Somente com a volta do ex-presidente será possível restaurar a felicidade, o pleno emprego, a produção, o crédito, a confiança, a paz social, a revogação das canalhices de Michel Temer, o fim das privatizações.

Lula em Terezina (PI)
Lula em Terezina (PI) (Foto: Esmael Morais)

Disputa-se neste último dia do ano a narrativa sobre a real situação econômica do país. Para a velhaca mídia, mesmo com 12,3 mil desempregos em novembro passado, de acordo com o Caged, a economia vai “bem” e — por isso — seria prescindível a participação de Luiz Inácio Lula da Silva na eleição de 2018.

Sendo dispensável o petista nas urnas em virtude da “pujança” econômica, ora, ainda para a velhaca mídia, ele também seria descartável eleitoralmente com a inabilitação perante o TRF-4. Eis a narrativa neste fim de 2017 que deverá invadir 2018.

A mídia é só fake news. Ela faz parte do aparato ideológico neoliberal da burguesia que se arvora universal, mas representa a “falsa verdade” nesta etapa da luta de classes contra os trabalhadores.

O papel que a mídia exerce de mentir, falsificar a realidade, omitir informações, desqualificar Lula, enaltecer a lava jato e o punitivismo estatal é conditio sine qua non para o “controle” ideológico no país.

Se a economia vai “bem”, por que Lula?

A narrativa é de que o comércio “vendeu” neste fim de ano como nunca antes na história. Até pela internet o “feliz” consumidor comprou. Nada mais falso.

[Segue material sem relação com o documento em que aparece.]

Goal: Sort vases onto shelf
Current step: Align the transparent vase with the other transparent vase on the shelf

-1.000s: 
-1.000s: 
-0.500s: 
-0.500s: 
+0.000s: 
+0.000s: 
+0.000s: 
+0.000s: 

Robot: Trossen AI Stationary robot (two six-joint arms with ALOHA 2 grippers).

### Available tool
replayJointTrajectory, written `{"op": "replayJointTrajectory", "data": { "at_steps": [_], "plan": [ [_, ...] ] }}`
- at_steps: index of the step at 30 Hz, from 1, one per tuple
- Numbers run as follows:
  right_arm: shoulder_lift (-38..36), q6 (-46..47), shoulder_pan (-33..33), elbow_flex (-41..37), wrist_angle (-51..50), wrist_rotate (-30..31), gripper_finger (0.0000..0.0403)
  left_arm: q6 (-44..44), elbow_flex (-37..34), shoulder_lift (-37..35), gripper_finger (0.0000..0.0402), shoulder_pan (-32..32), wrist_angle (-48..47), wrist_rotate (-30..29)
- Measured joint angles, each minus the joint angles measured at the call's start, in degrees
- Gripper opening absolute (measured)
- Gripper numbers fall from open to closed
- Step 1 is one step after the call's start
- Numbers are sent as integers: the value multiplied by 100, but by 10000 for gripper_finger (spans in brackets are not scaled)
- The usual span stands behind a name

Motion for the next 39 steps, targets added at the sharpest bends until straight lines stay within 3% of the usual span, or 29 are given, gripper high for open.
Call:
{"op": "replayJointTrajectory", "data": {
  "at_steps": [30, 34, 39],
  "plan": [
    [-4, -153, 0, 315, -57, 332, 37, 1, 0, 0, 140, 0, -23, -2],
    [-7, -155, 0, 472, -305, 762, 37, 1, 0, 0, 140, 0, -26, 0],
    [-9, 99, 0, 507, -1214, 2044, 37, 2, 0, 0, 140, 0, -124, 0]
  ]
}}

O movimento em relação ao ano anterior — período de depressão econômica extrema — não significa necessariamente retomada, haja vista o que determina o consumo das massas é o emprego e a renda.

Quanto à comercialização na internet é uma tendência inexorável com a eliminação de lojas físicas e de postos de trabalho.

Lula continua imprescindível para a democracia e as eleições de 2018 sem a presença dele é fraude. Somente com a volta do ex-presidente será possível restaurar a felicidade, o pleno emprego, a produção, o crédito, a confiança, a paz social, a revogação das canalhices de Michel Temer, o fim das privatizações.

Portanto, o discurso da mídia [de bonança econômica] acoplado à persecução judicial do petista [julgamento no TRF-4] não coaduna com a realidade do povo que sente as chagas do golpe de Estado.